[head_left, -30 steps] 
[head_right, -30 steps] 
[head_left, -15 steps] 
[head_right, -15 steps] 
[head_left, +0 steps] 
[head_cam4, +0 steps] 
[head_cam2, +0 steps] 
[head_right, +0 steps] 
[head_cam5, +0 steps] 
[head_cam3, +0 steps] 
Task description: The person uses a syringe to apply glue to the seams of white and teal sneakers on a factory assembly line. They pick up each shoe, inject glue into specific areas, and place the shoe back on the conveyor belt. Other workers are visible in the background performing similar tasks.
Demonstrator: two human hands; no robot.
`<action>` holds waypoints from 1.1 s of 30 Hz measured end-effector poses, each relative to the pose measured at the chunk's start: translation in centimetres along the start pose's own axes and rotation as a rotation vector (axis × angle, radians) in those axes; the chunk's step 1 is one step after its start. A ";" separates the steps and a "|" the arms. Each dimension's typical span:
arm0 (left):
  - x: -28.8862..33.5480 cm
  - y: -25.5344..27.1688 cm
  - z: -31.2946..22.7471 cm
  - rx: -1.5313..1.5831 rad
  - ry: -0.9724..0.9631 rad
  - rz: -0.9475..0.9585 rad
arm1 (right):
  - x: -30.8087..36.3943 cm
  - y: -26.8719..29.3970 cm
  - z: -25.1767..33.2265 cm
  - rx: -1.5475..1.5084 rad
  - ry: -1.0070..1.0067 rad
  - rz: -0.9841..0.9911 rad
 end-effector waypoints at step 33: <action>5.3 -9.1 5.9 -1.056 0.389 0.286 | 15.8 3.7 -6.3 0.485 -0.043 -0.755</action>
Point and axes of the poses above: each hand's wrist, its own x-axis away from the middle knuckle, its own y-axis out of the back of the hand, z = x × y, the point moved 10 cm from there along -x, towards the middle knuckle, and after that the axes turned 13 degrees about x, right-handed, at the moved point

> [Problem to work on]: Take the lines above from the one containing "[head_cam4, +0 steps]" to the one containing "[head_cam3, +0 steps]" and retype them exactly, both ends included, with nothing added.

> [Solution for this exercise]:
[head_cam4, +0 steps] 
[head_cam2, +0 steps] 
[head_right, +0 steps] 
[head_cam5, +0 steps] 
[head_cam3, +0 steps] 

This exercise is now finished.